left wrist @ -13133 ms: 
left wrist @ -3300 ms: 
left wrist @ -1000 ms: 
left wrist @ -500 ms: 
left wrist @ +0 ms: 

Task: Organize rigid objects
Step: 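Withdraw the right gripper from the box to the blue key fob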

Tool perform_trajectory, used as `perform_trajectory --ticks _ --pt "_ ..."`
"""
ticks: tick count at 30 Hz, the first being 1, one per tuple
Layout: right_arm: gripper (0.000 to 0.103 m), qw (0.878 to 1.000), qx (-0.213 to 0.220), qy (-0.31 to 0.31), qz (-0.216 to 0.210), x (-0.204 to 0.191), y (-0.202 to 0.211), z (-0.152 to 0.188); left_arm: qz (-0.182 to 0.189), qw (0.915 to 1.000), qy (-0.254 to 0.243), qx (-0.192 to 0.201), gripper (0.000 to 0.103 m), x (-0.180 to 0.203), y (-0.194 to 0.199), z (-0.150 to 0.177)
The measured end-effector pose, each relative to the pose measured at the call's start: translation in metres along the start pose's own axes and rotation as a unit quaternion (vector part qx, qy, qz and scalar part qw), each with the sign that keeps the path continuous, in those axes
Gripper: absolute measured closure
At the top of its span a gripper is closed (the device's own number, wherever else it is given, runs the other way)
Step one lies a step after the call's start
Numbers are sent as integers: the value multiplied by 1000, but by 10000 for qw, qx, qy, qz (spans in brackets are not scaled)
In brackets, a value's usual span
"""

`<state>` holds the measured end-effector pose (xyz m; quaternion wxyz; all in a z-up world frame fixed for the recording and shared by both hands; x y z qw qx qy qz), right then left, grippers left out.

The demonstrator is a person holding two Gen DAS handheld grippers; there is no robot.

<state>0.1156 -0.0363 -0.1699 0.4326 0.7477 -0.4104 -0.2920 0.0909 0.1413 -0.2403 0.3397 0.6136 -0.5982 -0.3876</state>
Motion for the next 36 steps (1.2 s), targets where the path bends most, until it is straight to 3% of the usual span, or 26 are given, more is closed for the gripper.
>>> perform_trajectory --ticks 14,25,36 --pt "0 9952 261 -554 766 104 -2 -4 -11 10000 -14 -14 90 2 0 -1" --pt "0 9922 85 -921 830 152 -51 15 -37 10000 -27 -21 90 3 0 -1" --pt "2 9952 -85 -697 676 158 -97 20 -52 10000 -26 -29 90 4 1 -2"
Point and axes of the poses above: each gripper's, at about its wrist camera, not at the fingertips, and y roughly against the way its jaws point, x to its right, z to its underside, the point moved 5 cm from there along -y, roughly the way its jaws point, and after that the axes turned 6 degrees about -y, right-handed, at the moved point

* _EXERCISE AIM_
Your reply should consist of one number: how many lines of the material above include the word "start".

* _OUTPUT BELOW_
2